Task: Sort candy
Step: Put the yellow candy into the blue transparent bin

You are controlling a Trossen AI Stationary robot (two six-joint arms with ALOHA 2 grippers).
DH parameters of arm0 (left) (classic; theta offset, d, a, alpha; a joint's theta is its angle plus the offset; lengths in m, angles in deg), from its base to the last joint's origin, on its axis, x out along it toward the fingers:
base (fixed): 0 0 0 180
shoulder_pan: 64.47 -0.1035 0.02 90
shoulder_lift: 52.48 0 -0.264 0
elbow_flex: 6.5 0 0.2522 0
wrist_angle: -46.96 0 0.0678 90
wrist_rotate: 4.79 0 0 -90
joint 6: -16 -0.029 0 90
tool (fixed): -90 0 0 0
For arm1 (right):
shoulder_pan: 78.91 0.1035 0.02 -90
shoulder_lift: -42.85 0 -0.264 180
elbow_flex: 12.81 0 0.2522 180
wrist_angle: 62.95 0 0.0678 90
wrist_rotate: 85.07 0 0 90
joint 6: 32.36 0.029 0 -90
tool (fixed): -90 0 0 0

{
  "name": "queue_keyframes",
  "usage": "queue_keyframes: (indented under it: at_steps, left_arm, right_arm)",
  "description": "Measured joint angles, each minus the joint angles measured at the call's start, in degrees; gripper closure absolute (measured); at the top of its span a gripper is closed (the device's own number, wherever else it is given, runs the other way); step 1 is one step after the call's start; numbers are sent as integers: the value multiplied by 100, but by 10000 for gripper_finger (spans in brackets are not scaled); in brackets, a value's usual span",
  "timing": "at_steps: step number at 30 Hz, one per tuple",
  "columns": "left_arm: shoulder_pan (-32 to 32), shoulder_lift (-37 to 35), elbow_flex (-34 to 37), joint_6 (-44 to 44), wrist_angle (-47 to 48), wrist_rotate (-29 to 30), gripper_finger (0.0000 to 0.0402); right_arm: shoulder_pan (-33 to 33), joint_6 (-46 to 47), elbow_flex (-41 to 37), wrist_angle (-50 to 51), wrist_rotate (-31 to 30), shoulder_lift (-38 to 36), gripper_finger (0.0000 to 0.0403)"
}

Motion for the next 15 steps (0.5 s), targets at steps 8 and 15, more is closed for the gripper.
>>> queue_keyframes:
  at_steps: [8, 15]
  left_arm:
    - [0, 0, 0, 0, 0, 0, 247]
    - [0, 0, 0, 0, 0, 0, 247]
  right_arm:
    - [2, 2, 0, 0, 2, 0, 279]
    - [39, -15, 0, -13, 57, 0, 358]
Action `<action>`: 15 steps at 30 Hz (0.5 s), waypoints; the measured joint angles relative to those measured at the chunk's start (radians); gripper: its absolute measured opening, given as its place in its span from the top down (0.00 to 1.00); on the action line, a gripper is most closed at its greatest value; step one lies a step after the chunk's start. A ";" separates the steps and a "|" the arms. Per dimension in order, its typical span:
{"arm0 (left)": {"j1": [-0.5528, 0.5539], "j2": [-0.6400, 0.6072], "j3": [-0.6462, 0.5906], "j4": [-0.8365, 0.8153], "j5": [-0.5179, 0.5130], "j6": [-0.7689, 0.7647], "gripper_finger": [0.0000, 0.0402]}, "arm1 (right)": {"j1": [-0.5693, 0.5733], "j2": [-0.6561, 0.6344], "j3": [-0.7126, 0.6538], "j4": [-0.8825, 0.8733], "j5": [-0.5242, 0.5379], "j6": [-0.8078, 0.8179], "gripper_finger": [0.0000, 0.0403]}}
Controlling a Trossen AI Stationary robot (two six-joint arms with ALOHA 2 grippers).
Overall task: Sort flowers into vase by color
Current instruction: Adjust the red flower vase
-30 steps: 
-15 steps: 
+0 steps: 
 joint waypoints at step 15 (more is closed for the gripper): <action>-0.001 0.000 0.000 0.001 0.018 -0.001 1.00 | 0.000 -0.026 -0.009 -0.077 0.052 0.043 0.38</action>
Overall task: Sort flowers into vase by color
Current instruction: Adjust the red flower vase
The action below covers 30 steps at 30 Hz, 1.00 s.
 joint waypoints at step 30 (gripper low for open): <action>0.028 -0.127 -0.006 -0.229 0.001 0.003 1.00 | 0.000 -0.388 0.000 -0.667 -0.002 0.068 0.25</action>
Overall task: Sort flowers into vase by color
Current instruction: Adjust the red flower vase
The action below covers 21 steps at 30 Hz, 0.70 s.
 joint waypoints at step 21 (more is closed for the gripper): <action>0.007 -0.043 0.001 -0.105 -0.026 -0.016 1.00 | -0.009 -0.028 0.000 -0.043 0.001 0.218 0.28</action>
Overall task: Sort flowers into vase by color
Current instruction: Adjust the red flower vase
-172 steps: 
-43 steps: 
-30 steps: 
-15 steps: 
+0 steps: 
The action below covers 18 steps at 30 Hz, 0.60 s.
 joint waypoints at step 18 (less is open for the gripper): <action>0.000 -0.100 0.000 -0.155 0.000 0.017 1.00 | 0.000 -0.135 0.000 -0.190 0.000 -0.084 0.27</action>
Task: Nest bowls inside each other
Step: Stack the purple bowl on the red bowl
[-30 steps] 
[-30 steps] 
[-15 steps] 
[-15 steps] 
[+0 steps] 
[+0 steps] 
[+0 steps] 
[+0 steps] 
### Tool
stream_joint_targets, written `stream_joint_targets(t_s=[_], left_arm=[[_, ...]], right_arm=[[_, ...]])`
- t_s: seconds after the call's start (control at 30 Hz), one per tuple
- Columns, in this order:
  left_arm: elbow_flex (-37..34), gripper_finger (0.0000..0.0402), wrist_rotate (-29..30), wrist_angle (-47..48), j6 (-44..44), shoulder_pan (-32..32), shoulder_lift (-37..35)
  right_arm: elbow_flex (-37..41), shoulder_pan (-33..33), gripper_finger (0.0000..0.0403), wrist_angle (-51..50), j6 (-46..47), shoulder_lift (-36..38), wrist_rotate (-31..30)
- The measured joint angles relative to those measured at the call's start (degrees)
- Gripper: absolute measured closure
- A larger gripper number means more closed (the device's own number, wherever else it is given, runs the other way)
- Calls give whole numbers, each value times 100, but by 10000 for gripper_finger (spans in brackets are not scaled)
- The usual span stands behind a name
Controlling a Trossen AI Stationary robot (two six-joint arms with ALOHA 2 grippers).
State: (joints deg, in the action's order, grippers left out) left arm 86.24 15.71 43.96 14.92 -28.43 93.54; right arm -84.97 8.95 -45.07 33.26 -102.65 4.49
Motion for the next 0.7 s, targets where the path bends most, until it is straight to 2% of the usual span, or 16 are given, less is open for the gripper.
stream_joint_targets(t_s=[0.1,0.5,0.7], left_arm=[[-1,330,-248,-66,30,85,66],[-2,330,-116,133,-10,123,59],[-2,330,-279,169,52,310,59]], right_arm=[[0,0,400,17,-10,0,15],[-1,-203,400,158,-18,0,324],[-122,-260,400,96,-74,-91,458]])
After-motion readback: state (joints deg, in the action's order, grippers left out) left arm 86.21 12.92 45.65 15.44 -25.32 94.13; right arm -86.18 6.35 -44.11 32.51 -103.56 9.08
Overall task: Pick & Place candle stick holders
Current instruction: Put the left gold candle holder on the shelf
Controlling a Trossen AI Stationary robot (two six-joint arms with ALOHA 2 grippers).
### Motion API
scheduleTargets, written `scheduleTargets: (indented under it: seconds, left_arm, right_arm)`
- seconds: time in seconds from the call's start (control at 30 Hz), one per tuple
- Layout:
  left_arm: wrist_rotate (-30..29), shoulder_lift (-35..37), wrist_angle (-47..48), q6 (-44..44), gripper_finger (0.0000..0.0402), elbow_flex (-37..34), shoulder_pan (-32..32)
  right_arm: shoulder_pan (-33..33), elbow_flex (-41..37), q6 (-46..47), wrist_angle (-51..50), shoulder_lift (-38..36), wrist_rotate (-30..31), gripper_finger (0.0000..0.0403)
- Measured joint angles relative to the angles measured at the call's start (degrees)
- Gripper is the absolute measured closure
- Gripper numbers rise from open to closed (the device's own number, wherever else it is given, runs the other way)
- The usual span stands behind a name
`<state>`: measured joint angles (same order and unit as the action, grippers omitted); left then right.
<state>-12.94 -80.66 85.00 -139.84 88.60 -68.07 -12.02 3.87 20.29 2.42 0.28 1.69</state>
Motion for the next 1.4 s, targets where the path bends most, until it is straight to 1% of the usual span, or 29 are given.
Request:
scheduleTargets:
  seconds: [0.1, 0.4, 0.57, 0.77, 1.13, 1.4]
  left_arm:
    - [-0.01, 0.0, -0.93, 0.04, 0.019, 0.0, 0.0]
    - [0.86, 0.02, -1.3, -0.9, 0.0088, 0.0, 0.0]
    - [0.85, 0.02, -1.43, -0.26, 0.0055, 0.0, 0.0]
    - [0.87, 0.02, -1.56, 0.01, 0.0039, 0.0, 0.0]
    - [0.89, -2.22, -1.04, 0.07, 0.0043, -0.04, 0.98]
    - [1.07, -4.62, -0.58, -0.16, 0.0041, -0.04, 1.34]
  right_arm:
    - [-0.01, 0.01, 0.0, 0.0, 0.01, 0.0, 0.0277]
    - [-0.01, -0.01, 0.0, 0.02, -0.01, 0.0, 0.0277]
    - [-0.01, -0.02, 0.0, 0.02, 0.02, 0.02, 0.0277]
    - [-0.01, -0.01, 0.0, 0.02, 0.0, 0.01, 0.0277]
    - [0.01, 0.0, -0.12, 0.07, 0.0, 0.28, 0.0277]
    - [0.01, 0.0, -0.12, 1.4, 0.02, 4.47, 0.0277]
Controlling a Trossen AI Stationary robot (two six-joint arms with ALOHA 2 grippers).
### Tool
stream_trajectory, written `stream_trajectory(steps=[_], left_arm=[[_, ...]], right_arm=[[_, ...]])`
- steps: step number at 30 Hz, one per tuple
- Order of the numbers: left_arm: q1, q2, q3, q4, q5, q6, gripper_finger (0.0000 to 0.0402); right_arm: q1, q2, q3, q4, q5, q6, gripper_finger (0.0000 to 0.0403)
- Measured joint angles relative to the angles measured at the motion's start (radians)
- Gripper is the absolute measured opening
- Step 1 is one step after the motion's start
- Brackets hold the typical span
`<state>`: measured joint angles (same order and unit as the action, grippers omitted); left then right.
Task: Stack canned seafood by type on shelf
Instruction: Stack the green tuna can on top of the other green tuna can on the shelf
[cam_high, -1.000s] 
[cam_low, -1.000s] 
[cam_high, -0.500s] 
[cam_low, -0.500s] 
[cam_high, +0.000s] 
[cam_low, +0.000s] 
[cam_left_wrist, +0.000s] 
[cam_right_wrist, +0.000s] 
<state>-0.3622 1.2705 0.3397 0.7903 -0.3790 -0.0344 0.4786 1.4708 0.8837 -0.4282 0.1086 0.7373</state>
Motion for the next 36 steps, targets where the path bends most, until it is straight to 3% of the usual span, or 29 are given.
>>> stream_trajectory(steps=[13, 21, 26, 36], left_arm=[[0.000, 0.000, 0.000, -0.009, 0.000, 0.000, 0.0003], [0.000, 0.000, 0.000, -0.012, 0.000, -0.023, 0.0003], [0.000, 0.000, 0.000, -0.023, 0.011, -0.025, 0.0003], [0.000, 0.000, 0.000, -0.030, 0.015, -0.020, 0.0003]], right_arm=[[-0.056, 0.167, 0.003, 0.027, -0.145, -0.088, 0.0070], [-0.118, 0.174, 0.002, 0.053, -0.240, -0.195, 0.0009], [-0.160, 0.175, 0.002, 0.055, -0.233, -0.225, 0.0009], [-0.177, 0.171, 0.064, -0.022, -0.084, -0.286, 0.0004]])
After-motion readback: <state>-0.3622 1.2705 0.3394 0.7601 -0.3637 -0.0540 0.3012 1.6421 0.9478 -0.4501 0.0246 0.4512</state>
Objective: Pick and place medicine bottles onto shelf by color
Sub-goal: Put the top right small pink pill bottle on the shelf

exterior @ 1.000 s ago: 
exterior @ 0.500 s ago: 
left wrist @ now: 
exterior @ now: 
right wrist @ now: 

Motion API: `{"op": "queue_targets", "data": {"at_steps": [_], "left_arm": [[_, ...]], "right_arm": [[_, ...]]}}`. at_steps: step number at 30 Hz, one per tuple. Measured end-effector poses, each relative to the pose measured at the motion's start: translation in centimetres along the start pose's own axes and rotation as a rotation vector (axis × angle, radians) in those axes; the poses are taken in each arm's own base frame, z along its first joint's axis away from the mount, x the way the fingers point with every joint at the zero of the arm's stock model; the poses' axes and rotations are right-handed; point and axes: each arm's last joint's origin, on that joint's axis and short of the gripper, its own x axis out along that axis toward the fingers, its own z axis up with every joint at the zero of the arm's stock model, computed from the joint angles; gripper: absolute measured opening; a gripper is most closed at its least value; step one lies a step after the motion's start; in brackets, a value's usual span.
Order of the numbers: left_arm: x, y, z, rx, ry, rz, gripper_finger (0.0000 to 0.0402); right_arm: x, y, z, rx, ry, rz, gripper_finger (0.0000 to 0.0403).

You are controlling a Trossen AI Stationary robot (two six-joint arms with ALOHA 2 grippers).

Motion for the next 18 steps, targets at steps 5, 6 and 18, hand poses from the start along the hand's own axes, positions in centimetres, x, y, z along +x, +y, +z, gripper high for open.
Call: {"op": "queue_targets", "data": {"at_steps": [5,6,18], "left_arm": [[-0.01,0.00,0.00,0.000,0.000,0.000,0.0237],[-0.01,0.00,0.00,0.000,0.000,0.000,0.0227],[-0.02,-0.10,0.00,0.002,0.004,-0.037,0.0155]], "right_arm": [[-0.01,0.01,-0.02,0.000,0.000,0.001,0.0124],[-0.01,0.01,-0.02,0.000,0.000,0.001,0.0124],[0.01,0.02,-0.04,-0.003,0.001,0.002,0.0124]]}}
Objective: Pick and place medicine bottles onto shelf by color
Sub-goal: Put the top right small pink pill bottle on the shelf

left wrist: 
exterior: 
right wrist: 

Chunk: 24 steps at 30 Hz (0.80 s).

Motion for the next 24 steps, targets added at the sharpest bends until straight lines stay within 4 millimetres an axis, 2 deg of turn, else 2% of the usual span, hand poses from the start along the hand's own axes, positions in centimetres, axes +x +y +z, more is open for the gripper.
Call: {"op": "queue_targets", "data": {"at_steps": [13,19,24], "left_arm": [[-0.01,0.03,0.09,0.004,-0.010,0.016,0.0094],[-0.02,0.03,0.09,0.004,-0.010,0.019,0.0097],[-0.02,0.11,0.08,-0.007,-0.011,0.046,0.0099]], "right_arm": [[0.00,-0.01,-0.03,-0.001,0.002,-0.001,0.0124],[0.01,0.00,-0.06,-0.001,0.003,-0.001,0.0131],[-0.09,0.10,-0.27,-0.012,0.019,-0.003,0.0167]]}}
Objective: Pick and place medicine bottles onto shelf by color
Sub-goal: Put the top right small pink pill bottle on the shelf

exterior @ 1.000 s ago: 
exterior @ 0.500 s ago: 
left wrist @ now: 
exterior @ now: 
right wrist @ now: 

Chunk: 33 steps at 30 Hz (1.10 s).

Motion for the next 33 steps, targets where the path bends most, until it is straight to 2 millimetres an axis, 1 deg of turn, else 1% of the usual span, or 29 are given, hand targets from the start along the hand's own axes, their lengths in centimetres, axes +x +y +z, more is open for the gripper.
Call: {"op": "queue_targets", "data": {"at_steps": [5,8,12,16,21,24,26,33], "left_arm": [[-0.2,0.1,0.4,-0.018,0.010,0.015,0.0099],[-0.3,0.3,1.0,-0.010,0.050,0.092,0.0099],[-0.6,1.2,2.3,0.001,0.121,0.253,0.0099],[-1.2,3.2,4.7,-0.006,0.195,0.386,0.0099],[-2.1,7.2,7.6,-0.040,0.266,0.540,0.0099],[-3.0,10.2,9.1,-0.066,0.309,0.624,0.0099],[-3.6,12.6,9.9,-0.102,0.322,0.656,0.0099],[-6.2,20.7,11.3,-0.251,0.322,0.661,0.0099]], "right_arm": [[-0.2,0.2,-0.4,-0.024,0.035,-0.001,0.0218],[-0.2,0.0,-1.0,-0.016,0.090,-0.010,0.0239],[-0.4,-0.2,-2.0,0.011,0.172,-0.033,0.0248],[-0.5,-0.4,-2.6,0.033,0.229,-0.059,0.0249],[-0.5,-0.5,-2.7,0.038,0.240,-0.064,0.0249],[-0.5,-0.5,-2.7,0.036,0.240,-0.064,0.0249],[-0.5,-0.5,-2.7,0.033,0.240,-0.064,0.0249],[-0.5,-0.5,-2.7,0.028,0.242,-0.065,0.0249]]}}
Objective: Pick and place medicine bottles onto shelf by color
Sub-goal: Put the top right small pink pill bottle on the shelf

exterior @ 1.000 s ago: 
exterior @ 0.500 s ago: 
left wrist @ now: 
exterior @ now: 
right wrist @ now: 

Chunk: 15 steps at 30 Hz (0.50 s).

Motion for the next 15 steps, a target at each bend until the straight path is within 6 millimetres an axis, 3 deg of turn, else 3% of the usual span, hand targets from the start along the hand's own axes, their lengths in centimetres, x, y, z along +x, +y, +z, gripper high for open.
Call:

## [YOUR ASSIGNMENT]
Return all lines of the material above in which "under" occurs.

## [RESPONSE AREA]
  "usage": "queue_keyframes: (indented under it: at_steps, left_arm, right_arm)",
scheduleTargets, written `scheduleTargets: (indented under it: seconds, left_arm, right_arm)`

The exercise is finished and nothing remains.